Abstract

Statin intolerance (SI) (partial and absolute) could lead to suboptimal lipid management. The lack of a widely accepted definition of SI results into poor understanding of patient profiles and characteristics. This study aims to estimate SI and better understand patient characteristics, as reflected in clinical practice in Germany using supervised machine learning (ML) techniques. This retrospective cohort study utilized patient records from an outpatient setting in Germany in the IQVIA™ Disease Analyzer. Patients with a high cardiovascular risk, atherosclerotic cardiovascular disease, or hypercholesterolemia, and those on lipid-lowering therapies between 2017 and 2020 were included, and categorized as having "absolute" or "partial" SI. ML techniques were applied to calibrate prevalence estimates, derived from different rules and levels of confidence (high and low). The study included 292,603 patients, 6.4% and 2.8% had with high confidence absolute and partial SI, respectively.

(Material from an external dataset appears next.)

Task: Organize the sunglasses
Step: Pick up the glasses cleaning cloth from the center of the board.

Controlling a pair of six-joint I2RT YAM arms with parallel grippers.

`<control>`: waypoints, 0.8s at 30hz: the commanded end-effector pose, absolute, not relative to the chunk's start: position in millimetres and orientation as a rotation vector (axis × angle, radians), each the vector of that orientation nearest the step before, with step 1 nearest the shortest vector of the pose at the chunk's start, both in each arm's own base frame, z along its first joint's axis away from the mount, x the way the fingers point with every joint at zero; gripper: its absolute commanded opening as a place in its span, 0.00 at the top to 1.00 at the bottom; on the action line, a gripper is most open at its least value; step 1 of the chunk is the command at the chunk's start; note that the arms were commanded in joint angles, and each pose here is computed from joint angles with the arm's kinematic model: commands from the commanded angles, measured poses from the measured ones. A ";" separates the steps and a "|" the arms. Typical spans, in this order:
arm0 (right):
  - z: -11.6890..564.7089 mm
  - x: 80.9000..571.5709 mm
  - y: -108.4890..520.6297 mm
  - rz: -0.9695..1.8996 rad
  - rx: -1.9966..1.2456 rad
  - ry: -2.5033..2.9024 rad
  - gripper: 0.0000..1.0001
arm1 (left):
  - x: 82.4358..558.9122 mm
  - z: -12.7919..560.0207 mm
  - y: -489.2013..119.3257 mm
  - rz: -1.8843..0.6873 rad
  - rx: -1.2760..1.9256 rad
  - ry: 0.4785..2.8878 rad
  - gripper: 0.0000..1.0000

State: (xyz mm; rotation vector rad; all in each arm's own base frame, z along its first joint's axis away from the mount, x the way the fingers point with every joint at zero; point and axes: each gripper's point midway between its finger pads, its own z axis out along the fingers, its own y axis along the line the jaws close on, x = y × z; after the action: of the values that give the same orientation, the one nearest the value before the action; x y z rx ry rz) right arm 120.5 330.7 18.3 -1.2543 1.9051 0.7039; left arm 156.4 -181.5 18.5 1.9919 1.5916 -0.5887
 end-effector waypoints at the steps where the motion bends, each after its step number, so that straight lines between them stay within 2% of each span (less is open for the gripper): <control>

After deploying ML, SI prevalence increased approximately by 27% and 57% (p < 0.00001) in absolute and partial SI, respectively, eliciting a maximum estimate of 12.5% SI with high confidence. The use of advanced analytics to provide a complementary perspective to current prevalence estimates may inform the identification, optimal treatment, and pragmatic, patient-centered management of SI in Germany.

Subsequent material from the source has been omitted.